Alors, Philip tente de l'égayer. «Don’t look so sad, Sausage», lui glisse-t-il lors d'un voyage à Sydney. Traduisez: «N’aie pas l’air si triste, ma petite saucisse». Il sera le seul à pouvoir gratifier la monarque de ces petits noms improbables, de «cabbage» (chou) à «Peggy». La rumeur dit qu'il adorait aussi lui courir après, dans les couloirs de Buckingam, pour la chatouiller.
On les dit dotés tous les deux d'un féroce sens de l'humour. Au point, pour Philip, de faire des gaffes qui frisent le mauvais goût, voire le politiquement incorrect. Au-delà de ces bévues, il faut reconnaître au duc d'Edimbourg un dévouement indéfectible à la monarchie.
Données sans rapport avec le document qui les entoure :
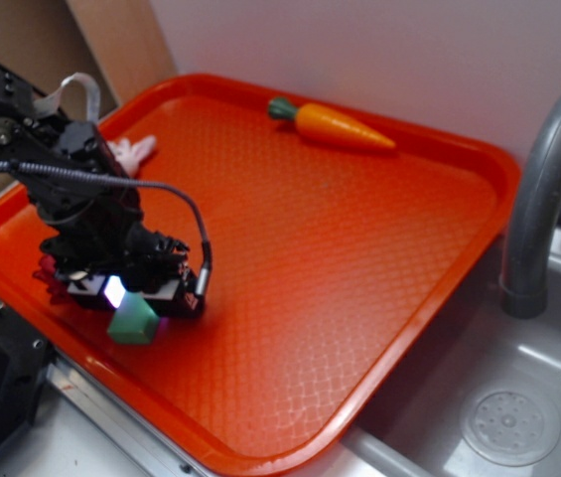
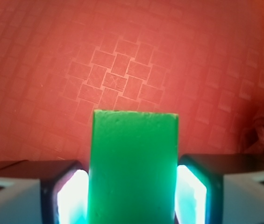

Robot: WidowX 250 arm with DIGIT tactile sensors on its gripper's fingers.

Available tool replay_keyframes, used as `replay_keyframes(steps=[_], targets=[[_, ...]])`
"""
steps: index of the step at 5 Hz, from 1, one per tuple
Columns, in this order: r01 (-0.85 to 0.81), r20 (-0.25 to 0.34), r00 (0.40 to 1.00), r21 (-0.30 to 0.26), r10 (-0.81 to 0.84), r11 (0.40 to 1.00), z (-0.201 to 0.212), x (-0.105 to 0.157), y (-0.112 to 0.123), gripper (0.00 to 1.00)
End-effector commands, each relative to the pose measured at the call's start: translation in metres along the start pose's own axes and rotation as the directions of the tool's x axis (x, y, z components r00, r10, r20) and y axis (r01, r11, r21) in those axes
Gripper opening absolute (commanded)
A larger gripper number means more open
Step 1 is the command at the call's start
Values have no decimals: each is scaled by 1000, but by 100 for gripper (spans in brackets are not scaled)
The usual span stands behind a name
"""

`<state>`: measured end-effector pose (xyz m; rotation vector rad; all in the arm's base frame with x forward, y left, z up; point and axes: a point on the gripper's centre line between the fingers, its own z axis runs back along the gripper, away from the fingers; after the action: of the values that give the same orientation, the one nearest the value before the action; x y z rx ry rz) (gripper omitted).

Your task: Grab the green block.

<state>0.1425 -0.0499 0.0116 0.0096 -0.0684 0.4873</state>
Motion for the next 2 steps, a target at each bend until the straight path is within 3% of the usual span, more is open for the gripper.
replay_keyframes(steps=[1,2], targets=[[177,-92,978,-92,-185,980,85,44,-6,0],[326,-52,942,-93,-332,941,116,56,-19,0]])
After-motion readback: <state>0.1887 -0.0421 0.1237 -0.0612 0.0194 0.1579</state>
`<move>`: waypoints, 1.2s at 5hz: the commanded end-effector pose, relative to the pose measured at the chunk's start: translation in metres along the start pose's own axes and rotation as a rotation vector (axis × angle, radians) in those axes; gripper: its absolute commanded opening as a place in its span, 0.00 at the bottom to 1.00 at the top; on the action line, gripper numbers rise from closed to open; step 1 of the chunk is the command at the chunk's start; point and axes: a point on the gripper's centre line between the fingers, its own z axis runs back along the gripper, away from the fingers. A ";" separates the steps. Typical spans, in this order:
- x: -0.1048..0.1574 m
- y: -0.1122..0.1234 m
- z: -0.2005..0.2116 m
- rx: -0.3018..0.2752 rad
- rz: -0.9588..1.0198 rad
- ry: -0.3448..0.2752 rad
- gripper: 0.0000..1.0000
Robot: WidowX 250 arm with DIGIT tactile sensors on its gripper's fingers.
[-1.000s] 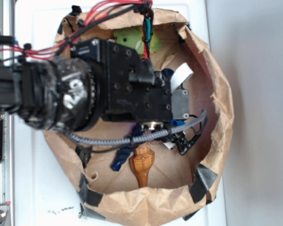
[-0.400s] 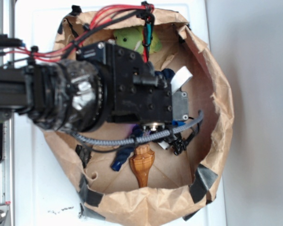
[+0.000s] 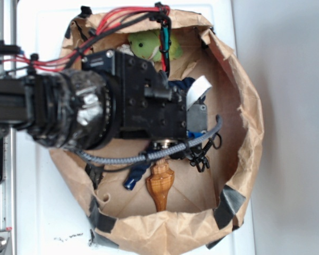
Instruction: Grab the blue rope.
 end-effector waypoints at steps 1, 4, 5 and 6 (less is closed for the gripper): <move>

Jusqu’en 2017, lorsqu'il prend sa retraite de la fonction publique, Philip a honoré quelque 22 219 engagements.
Le 9 avril 2021, le prince tire définitivement sa révérence. Il s'éteint paisiblement, de vieillesse, quelques semaines seulement avant son centième anniversaire.
Quelques jours plus tard, la famille royale lui rend un ultime hommage. Des funérailles à la fois grandioses de solennité et désolantes de vide. Seules trente personnes ont pu y assister, pandémie mondiale oblige. Elizabeth n'a pas voulu faire d'exception. Toujours, ce sens du devoir à toute épreuve.
«C'était une extraordinaire complicité qui les unissait, maintenant il n'y a plus personne qui peut lui parler d'égal à égal».
Une image restera célèbre: celle de cette petite silhouette noire, masquée, les yeux brillants, assise seule dans l'abbaye.
Avec la mort de Philip, Elizabeth II entame l'ultime chapitre de son règne. Pas le plus facile. Pourtant, fidèle à son serment, il ne fait aucun doute que la reine se vouera toute entière au trône, à la Couronne, à ses sujets. Jusqu'à son dernier souffle.